After graduate school I worked for a year as a waitress at the Olive Garden.  Dressed in black pants and a pressed white shirt with requisite greasy necktie, I carried heavy trays of dishes to my waiting tables, taking care to place each meal with precision before its corresponding diner.  I liked waitressing in the same way I like online arcade games like Big Money and Bejeweled.  It was, once you knew the menu and wine list, fairly mindless work. 

One of the easiest ways to increase your income as a waitress is to increase your speed, cycling as many diners through your allotted tables as possible during your given shift.  The litany at the Olive Garden went: orders, drinks, salad and bread, entrees, dessert, check and repeat.  Since we were limited to three “open” tables at a time, some servers I knew took things a bit further by slapping down the check and cashing the customer out as soon as the meal was served so they could pick up other tables.  With typical bawdy restaurant humor we jokingly referred to this practice as “pre-mature echeckulation.”

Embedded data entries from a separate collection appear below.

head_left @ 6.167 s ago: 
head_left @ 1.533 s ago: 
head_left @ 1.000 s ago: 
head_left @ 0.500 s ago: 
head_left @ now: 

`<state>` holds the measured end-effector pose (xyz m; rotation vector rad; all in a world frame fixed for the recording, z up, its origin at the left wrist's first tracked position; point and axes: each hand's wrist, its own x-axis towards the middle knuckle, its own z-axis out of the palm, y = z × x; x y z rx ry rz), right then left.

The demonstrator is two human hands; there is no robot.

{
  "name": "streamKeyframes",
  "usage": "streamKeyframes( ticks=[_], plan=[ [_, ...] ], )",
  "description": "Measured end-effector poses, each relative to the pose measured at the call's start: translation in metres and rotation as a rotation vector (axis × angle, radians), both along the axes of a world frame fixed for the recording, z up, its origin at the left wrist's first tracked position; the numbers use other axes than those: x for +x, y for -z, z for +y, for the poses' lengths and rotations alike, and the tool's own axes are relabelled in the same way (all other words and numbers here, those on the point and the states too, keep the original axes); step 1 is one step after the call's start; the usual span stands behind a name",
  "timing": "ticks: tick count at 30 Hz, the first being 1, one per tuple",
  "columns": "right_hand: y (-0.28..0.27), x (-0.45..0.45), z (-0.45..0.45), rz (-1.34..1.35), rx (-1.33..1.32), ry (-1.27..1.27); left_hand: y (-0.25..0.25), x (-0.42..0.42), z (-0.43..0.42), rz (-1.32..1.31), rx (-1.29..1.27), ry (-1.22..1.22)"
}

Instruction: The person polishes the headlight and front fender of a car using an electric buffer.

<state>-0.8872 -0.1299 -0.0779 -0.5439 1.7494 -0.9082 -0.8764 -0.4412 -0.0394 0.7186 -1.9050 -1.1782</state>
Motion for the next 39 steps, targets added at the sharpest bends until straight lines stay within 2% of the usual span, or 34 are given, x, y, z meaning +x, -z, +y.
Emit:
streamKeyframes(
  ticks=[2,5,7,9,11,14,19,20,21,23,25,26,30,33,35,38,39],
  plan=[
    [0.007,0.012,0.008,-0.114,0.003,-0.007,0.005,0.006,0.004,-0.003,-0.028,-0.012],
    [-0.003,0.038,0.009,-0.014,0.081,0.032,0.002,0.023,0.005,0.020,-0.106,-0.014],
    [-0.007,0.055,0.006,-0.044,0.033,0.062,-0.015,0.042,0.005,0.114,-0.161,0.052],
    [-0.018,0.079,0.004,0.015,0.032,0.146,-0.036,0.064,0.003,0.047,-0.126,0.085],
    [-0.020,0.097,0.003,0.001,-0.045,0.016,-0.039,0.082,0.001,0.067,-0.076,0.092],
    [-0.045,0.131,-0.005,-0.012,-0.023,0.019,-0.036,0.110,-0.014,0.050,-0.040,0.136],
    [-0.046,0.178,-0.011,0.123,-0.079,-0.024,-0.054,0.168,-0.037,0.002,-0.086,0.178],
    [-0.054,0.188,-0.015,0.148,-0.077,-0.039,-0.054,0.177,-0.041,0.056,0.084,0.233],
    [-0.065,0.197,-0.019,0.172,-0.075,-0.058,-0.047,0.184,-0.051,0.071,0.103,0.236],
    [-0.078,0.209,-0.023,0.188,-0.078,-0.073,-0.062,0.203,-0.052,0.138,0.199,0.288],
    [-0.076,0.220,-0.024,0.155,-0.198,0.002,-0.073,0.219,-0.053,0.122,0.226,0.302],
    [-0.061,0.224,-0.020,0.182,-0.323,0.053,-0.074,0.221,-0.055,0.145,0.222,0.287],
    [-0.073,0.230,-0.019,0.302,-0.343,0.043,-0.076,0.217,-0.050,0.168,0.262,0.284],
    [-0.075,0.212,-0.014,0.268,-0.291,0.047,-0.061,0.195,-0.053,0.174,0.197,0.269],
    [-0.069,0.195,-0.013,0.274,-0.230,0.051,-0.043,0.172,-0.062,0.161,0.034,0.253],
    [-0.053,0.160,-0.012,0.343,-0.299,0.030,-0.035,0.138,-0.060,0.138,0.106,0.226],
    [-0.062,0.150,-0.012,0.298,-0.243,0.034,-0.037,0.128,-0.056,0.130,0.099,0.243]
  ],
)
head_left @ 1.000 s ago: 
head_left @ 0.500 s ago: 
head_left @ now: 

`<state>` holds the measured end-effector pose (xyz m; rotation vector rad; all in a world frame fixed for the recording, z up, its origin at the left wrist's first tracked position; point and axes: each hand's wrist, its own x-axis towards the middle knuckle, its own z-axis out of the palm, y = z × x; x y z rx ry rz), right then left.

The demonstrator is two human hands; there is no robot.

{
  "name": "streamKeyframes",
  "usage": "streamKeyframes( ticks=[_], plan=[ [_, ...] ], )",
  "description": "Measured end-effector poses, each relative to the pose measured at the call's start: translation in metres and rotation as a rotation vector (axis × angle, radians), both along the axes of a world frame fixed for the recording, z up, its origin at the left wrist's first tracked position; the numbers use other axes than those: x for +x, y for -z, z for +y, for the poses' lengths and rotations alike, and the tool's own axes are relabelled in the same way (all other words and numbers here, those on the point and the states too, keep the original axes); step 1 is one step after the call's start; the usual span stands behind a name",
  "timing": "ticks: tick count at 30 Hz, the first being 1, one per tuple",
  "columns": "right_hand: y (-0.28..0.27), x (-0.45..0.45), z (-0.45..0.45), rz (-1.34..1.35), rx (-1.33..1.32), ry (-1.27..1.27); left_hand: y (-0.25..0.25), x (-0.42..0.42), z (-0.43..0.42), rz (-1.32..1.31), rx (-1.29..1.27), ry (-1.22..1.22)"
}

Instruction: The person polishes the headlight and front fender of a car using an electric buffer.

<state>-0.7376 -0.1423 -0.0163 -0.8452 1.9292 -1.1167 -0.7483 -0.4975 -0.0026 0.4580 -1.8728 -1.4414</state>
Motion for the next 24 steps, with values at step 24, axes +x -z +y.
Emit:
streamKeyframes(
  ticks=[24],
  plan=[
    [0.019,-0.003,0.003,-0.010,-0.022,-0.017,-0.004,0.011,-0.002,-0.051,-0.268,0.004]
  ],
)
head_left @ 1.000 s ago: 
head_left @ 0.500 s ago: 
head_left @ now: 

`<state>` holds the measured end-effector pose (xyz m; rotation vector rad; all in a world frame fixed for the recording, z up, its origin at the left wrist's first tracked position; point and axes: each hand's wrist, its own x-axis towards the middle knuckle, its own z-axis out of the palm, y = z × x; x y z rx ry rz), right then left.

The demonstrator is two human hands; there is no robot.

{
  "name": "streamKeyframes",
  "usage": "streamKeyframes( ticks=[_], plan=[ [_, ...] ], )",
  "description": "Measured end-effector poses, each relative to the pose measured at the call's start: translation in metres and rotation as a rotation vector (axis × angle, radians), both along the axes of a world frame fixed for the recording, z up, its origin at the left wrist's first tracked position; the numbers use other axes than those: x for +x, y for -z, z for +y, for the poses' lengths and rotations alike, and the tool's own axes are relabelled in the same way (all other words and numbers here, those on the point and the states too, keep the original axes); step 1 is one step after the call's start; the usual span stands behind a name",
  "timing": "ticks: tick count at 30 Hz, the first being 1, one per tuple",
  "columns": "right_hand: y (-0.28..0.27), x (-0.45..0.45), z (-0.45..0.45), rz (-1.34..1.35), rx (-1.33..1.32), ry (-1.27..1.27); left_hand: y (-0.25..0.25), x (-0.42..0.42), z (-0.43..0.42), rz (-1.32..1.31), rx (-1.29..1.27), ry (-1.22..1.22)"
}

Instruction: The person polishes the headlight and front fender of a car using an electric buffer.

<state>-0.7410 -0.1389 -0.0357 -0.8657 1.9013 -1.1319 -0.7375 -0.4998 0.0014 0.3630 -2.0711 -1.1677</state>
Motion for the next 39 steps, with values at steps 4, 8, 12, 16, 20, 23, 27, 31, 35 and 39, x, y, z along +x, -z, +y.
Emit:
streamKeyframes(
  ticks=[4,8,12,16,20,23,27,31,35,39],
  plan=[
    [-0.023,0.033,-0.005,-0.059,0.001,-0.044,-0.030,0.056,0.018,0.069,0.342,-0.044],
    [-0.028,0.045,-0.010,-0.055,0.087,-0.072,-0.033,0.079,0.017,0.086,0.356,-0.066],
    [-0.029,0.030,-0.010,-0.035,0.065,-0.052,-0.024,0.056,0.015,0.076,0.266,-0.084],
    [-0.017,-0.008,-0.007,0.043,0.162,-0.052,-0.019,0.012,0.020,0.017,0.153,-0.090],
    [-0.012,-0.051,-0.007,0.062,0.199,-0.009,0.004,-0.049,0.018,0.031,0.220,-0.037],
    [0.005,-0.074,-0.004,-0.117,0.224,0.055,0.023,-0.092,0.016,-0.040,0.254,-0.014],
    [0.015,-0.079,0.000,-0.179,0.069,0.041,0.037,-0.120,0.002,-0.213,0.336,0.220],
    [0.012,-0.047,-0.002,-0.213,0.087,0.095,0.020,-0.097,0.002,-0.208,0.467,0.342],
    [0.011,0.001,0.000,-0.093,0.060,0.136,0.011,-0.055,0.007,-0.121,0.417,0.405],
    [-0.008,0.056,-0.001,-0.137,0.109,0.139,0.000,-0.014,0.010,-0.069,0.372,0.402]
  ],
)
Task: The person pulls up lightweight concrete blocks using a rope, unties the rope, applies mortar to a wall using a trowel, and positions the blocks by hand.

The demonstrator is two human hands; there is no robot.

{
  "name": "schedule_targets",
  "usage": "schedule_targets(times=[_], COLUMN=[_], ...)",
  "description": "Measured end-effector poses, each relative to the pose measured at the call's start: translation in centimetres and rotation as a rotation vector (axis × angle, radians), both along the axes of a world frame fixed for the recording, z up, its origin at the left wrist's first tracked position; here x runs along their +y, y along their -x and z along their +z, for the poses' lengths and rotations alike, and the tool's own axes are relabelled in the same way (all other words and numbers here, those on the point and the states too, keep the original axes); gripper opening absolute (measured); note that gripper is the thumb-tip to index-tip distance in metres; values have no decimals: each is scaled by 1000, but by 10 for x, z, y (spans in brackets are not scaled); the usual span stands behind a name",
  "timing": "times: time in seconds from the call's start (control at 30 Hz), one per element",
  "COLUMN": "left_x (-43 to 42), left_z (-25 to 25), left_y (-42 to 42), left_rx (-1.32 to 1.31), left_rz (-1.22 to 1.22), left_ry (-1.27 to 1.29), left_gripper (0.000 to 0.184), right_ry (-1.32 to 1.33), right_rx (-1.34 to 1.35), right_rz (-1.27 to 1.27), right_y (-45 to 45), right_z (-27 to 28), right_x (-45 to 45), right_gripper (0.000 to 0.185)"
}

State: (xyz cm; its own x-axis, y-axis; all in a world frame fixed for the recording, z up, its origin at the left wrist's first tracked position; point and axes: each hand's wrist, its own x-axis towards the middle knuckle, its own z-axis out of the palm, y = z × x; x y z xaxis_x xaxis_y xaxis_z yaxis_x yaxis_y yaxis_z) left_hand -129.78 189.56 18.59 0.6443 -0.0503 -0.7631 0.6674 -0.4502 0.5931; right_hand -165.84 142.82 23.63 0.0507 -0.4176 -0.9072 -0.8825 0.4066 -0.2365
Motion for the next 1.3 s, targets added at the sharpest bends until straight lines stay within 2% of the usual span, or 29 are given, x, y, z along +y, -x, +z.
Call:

Every time I served a meal I ended my delivery with a cheerful, “Enjoy!”  I said it often and repeatedly without thinking until one day I noticed the phrase as it slipped from my lips, “Enjoy!”  From then on I heard it every time I said it, an open invitation. 

*  *   *   *   *   *  

After my stint as a waitress I worked as a Chaplain at Penn State Hershey Medical Center.  The job required considerably more mindfulness, though here too there was a litany to follow which, when paired with my own self-imposed pressure to increase productivity, kept the days moving along at a rapid clip. 

One morning in the midst of a conversation my supervisor, who was nearing retirement age, said something like, “Now that I’m getting older I find myself wanting to, trying to, savor life.” 

Savor.  The word sat there on the table between us like a tempting morsel, something invitingly heavy and rich.  I picked it up and bit into it, rolled it around in my head for weeks, months, years, savoring it, I suppose. 

Now I held in my hands, my heart, two invitations, “savor” and “enjoy,” that seemed utterly opposed to the way I’d learned to play the game of life.  These words offered a time-out in the midst of the litany of run, run faster, run harder, run until you don’t know where you came from and can’t recall where you’re going.

*   *   *   *   *   *

The litany has changed again, but the feelings haven’t.  Now I’m at home most days in a job that involves an endless list of coffee-fueled cleaning and carrying and ferrying of people and things, from dawn until dusk, then repeat.  There are days, of course, where it becomes a game, where I make it a game in order to survive.  Days that I push my children through with the efficiency I learned as a waitress, the productivity I learned from my time working in the medical system. 

Still, everywhere I go, people call out, “Enjoy it, it’ll be over before you know it.” and “It goes by so fast!”  These are usually passing strangers, grayed and bent with age, looking longingly, hungrily at my bouncing, bopping, hopping children as we pass on the sidewalk or in the aisle of a store.  Their carts hold the humble needs of a household of one while I struggle to push a veritable Big Mac filled with as much food as we can afford.

When my oldest was an infant these comments annoyed me to no end.  Those were days that I struggled, seeing no future but only a ceaseless unsavory present.  Like the waitress waiting for her big break and the chaplain struggling to believe that offering presence in the present was enough, I pushed through my days barely daring to pause for fear of what I would find. 

I get it now or, I should say, I get it more than I did then.  Or maybe it’s more that I hear a voice in my own heart echoing that of those around me, “Enjoy!” and “Savor.”    

*   *   *   *   *   *

These are the last days of summer, the heavy days, slow and fast at the same time, the fleeting ones.  These are the days before my oldest is off to first grade and my preschooler will be gone three mornings a week.  The days before the twins will be really walking, then running, in opposite directions from each other.  These are the days before whatever comes next, be it welcome or not.  These moments that come and go with the slamming of the screen door.  These are the days to savor, to enjoy. 

Ah, God, still our souls, awaken our senses to these days.  Help us to sit down, sink down into them in all of their blessing and struggle, for this day, these days, are the days that the Lord has made.